Instructions for the task >> Read the material below. Count the lines containing "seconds" and give that count alone.

Given information >>
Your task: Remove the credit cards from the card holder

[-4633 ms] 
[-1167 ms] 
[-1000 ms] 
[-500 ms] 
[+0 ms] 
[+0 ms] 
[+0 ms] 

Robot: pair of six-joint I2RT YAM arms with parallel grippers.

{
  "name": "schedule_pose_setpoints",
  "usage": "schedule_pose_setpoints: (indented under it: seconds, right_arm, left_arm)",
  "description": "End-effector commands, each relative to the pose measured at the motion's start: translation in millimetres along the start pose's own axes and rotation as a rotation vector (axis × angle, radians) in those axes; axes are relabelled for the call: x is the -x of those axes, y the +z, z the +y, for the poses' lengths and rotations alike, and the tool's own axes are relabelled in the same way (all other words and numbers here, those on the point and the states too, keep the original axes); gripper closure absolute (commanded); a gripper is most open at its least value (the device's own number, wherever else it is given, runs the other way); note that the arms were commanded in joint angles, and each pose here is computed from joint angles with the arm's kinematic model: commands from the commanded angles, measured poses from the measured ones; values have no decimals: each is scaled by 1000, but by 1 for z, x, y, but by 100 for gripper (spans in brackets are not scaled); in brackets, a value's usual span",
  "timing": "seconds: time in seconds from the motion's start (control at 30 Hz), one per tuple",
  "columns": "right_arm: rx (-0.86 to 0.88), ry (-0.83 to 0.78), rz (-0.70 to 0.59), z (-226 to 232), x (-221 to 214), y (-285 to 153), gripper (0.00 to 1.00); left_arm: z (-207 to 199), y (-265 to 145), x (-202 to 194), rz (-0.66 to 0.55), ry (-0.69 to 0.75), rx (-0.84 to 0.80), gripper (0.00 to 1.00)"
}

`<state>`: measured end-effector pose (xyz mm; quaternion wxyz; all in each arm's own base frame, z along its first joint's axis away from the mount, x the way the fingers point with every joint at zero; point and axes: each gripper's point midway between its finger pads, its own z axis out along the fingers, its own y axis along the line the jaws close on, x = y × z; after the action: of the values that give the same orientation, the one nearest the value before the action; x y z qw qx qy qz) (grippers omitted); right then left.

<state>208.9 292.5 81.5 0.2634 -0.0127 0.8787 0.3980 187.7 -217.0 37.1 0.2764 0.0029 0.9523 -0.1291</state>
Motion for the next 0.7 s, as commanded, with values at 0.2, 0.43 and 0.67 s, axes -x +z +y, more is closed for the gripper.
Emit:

Written response >> 2